U.S. NEWS

Researchers Find Possible Evidence Of Mass Graves From 1921 Tulsa Race Massacre

The Oklahoma Archeological Survey conducted a geophysical survey of areas of soil in October.

Researchers in Oklahoma have found what is possible evidence of mass graves from the 1921 Tulsa race massacre, one of the worst instances of racial violence in American history. 

Scientists presented the findings at a public forum in Tulsa on Monday. Scott Hammerstedt, senior researcher at the Oklahoma Archeological Survey based at the University of Oklahoma, said at the forum that he was “as confident as I can be that this is a very big candidate for something associated with the massacre.”

He cautioned that the findings need “to be investigated further.”

In October, the Oklahoma Archeological Survey conducted what is called a “geophysical survey” of areas to locate potential burial locations linked to the massacre at the request of the city of Tulsa. 

Geophysical instruments use noninvasive methods to “measure and locate variations of the physical characteristics of the soil” by operating near or at ground level, an Oklahoma Archeological Survey report explains. 

Last year, Tulsa Mayor G.T. Bynum called for the city to reinvestigate the existence of mass graves from the 1921 massacre in Tulsa’s prosperous Greenwood District, where some investigators believe as many as 300 people were killed, though estimates vary.

A woman seated on the back of a small truck loaded with people during the 1921 Tulsa race massacre.
A woman seated on the back of a small truck loaded with people during the 1921 Tulsa race massacre.

In 1921, a white mob violently rampaged through the Greenwood District, an area of Black-owned businesses known as Black Wall Street, and burned down and destroyed much of the area, including homes, churches, schools and a hospital, according to a 2001 Oklahoma commission report

The white mob attacks on Black residents in the Greenwood District began after Dick Rowland, a 19-year-old Black shoe shiner, was accused of assaulting Sarah Page, a 17-year-old white elevator operator in downtown Tulsa on May 30, 1921. 

The report determined that Rowland most likely tripped and stepped on Page’s foot, and he fled after she screamed. Charges against Rowland were later dismissed. 

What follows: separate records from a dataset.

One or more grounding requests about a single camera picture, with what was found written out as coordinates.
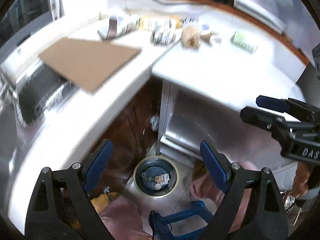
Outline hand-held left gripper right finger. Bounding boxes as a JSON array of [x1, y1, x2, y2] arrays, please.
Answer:
[[200, 140, 292, 240]]

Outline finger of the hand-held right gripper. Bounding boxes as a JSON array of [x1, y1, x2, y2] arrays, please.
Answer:
[[240, 106, 290, 140], [256, 95, 320, 122]]

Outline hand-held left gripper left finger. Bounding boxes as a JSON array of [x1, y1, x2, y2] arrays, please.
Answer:
[[24, 139, 114, 240]]

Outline round bin with blue bag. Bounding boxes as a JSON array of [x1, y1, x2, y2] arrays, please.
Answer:
[[133, 156, 179, 198]]

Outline person's right hand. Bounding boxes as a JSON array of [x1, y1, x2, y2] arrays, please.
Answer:
[[293, 160, 313, 198]]

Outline yellow cloth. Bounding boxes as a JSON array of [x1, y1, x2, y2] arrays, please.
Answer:
[[90, 192, 119, 214]]

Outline crumpled wrapper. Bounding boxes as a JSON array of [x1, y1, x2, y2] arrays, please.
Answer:
[[142, 172, 171, 190]]

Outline pink trousers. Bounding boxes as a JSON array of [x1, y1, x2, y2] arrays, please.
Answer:
[[99, 161, 253, 240]]

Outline shiny metal pot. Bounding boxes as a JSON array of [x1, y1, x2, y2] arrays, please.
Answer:
[[281, 191, 304, 214]]

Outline green packet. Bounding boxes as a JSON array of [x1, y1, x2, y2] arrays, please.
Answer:
[[231, 31, 258, 53]]

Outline beige cup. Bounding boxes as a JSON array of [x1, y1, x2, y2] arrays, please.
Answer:
[[201, 31, 222, 44]]

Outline white metal bar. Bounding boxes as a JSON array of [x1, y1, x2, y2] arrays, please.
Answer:
[[234, 0, 286, 33]]

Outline brown bread packet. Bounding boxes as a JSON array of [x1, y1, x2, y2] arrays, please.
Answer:
[[181, 26, 202, 48]]

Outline brown cardboard sheet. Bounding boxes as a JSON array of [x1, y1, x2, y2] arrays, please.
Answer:
[[38, 37, 142, 93]]

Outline striped black white packet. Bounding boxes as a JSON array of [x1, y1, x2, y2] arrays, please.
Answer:
[[150, 26, 176, 46]]

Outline brown curved stand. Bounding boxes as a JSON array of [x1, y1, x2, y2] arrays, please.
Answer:
[[107, 16, 120, 40]]

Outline dark monitor screen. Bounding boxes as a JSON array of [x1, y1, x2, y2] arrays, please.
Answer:
[[0, 0, 53, 53]]

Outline blue plastic stool frame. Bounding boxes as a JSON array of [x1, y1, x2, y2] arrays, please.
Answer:
[[149, 200, 214, 233]]

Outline black cable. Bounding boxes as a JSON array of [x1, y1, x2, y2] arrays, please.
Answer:
[[148, 211, 173, 239]]

White mobs gathered at the Tulsa County Courthouse where Rowland was being held on May 31. Under the threat that Rowland would be lynched by white rioters, groups of armed Black men arrived to help protect him, the report said, adding that violence erupted after a shot rang out at the courthouse, where Black residents were outnumbered more than 20 to 1. 

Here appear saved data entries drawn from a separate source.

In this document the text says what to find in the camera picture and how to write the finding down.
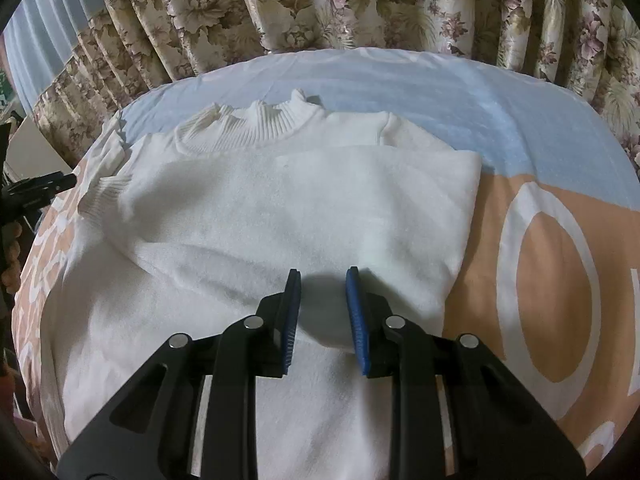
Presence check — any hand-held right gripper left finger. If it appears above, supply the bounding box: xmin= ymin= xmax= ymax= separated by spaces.
xmin=56 ymin=269 xmax=302 ymax=480

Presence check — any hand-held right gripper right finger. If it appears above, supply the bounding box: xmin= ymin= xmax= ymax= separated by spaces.
xmin=345 ymin=266 xmax=586 ymax=480

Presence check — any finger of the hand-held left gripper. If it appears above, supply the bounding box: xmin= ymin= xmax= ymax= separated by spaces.
xmin=0 ymin=171 xmax=77 ymax=213

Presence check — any white knit sweater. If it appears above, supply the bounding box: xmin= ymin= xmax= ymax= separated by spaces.
xmin=42 ymin=89 xmax=483 ymax=480

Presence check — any white board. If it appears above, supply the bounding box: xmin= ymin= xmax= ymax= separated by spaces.
xmin=14 ymin=114 xmax=77 ymax=177

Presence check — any light blue sheer curtain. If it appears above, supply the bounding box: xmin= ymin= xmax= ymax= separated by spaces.
xmin=2 ymin=0 xmax=136 ymax=116

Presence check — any blue and peach printed blanket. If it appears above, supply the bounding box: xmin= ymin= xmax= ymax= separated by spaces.
xmin=10 ymin=47 xmax=640 ymax=480

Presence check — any floral curtain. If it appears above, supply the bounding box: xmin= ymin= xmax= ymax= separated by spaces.
xmin=35 ymin=0 xmax=640 ymax=171

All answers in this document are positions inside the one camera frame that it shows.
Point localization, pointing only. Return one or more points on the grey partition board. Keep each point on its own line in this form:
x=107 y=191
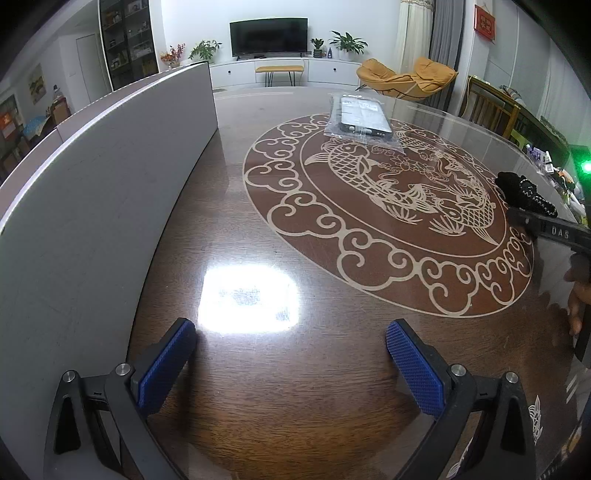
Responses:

White armed rioters descended upon Black neighborhoods, shooting and killing Black residents in a violent rampage that carried over until June 1. 

“Despite a valiant effort, Black Tulsans were simply outgunned and outnumbered,” the report said. 

The history of the Tulsa massacre, which was depicted in October’s premiere episode of HBO’s “Watchmen,” had largely been suppressed for decades. 

“For decades it was hush-hush,“ photojournalist Kavin Ross told CBS News. ”Even some of the survivors that I interviewed, they were quiet and telling me, ‘Oh, and the white people — ’ They were whispering in their own homes because they were brought up not talking about what happened.’”

The Oklahoma Archeological Survey report noted that it studied areas at three sites for possible mass graves in October: Oaklawn Cemetery, The Canes and Newblock Park. 

Scientists noted they discovered “anomalies” that are “consistent with potential large graves” in portions of the areas they surveyed. 

A public oversight committee created for the investigation of mass graves will decide potential next steps, which could include excavation, according to a press release from the city in November.

The committee is slated to reconvene in February.